§ **Entries shown**
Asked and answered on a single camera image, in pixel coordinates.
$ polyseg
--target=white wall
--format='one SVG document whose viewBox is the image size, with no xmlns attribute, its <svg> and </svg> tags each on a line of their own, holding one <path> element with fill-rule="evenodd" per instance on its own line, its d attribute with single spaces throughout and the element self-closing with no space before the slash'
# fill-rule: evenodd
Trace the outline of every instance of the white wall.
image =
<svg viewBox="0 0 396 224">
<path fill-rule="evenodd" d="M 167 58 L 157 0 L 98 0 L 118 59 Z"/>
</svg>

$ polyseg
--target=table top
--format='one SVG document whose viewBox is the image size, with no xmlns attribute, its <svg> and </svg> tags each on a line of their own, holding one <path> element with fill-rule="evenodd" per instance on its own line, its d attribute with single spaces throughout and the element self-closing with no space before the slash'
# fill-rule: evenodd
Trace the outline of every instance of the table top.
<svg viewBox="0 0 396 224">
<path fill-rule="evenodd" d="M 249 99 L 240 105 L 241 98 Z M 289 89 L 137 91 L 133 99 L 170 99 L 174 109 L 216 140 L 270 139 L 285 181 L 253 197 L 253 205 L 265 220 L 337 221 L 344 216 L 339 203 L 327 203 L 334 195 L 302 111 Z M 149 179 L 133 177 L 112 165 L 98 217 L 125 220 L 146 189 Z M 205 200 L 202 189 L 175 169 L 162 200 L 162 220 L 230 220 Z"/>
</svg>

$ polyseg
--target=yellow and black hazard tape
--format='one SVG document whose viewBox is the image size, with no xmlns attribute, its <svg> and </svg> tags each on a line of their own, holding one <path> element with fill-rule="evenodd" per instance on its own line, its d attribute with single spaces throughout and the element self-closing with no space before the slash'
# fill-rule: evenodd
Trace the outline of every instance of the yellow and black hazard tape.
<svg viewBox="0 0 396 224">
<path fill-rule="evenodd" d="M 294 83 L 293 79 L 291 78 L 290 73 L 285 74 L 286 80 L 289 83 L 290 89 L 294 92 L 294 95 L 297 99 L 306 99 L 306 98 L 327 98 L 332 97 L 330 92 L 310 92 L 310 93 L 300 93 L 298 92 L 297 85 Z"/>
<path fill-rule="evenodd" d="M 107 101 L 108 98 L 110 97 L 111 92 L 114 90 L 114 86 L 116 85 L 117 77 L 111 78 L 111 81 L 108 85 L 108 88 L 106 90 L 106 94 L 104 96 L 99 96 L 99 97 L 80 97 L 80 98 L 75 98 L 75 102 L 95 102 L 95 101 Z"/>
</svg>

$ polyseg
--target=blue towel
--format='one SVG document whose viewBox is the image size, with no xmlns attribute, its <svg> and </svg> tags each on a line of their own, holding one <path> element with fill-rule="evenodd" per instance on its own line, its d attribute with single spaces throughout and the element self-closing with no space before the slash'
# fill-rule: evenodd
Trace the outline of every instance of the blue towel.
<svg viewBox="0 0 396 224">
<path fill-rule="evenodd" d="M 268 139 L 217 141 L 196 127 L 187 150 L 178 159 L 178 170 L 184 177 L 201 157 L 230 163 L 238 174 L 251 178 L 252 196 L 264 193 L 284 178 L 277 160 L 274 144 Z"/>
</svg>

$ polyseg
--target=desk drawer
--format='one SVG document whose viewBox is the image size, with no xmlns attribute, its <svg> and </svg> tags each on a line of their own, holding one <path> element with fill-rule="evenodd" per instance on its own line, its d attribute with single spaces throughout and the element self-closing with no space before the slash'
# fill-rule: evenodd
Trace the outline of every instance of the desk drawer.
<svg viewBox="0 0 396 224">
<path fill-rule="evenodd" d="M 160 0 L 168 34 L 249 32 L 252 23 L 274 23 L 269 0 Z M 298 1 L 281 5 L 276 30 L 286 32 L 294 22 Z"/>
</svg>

§ **Exercise goal**
Reproduce the data exactly, altering nothing.

§ **Response below**
Asked and answered on a single camera image, in pixel coordinates.
$ polyseg
--target=white wall
--format='one SVG document whose viewBox is the image size, with no xmlns attribute, its <svg> and </svg> tags each on a line of their own, holding one <path> element with fill-rule="evenodd" per instance on its own line, its d attribute with single spaces throughout and the element self-closing with no space before the slash'
# fill-rule: evenodd
Trace the outline of every instance of the white wall.
image =
<svg viewBox="0 0 396 224">
<path fill-rule="evenodd" d="M 167 58 L 157 0 L 98 0 L 118 59 Z"/>
</svg>

$ polyseg
--target=table top
--format='one SVG document whose viewBox is the image size, with no xmlns attribute, its <svg> and </svg> tags each on a line of their own, holding one <path> element with fill-rule="evenodd" per instance on its own line, its d attribute with single spaces throughout and the element self-closing with no space before the slash'
# fill-rule: evenodd
Trace the outline of every instance of the table top.
<svg viewBox="0 0 396 224">
<path fill-rule="evenodd" d="M 249 99 L 240 105 L 241 98 Z M 289 89 L 137 91 L 133 99 L 170 99 L 174 109 L 216 140 L 270 139 L 285 181 L 253 197 L 253 205 L 265 220 L 337 221 L 344 216 L 339 203 L 327 203 L 334 195 L 302 111 Z M 149 179 L 133 177 L 112 165 L 98 217 L 125 220 L 146 189 Z M 205 200 L 202 189 L 175 169 L 162 200 L 162 220 L 230 220 Z"/>
</svg>

$ polyseg
--target=yellow and black hazard tape
--format='one SVG document whose viewBox is the image size, with no xmlns attribute, its <svg> and </svg> tags each on a line of their own, holding one <path> element with fill-rule="evenodd" per instance on its own line, its d attribute with single spaces throughout and the element self-closing with no space before the slash'
# fill-rule: evenodd
Trace the outline of every instance of the yellow and black hazard tape.
<svg viewBox="0 0 396 224">
<path fill-rule="evenodd" d="M 294 83 L 293 79 L 291 78 L 290 73 L 285 74 L 286 80 L 289 83 L 290 89 L 294 92 L 294 95 L 297 99 L 306 99 L 306 98 L 327 98 L 332 97 L 330 92 L 310 92 L 310 93 L 300 93 L 298 92 L 297 85 Z"/>
<path fill-rule="evenodd" d="M 107 101 L 108 98 L 110 97 L 111 92 L 114 90 L 114 86 L 116 85 L 117 77 L 111 78 L 111 81 L 108 85 L 108 88 L 106 90 L 106 94 L 104 96 L 99 96 L 99 97 L 80 97 L 80 98 L 75 98 L 75 102 L 95 102 L 95 101 Z"/>
</svg>

$ polyseg
--target=blue towel
--format='one SVG document whose viewBox is the image size, with no xmlns attribute, its <svg> and </svg> tags each on a line of their own, holding one <path> element with fill-rule="evenodd" per instance on its own line, its d attribute with single spaces throughout and the element self-closing with no space before the slash'
# fill-rule: evenodd
Trace the outline of every instance of the blue towel.
<svg viewBox="0 0 396 224">
<path fill-rule="evenodd" d="M 268 139 L 217 141 L 196 127 L 187 150 L 178 159 L 178 170 L 184 177 L 201 157 L 230 163 L 238 174 L 251 178 L 252 196 L 264 193 L 284 178 L 277 160 L 274 144 Z"/>
</svg>

$ polyseg
--target=desk drawer
--format='one SVG document whose viewBox is the image size, with no xmlns attribute, its <svg> and </svg> tags each on a line of their own, holding one <path> element with fill-rule="evenodd" per instance on its own line, its d attribute with single spaces throughout and the element self-closing with no space before the slash'
# fill-rule: evenodd
Trace the outline of every instance of the desk drawer.
<svg viewBox="0 0 396 224">
<path fill-rule="evenodd" d="M 160 0 L 168 34 L 249 32 L 252 23 L 274 23 L 269 0 Z M 298 1 L 281 5 L 276 30 L 286 32 L 294 22 Z"/>
</svg>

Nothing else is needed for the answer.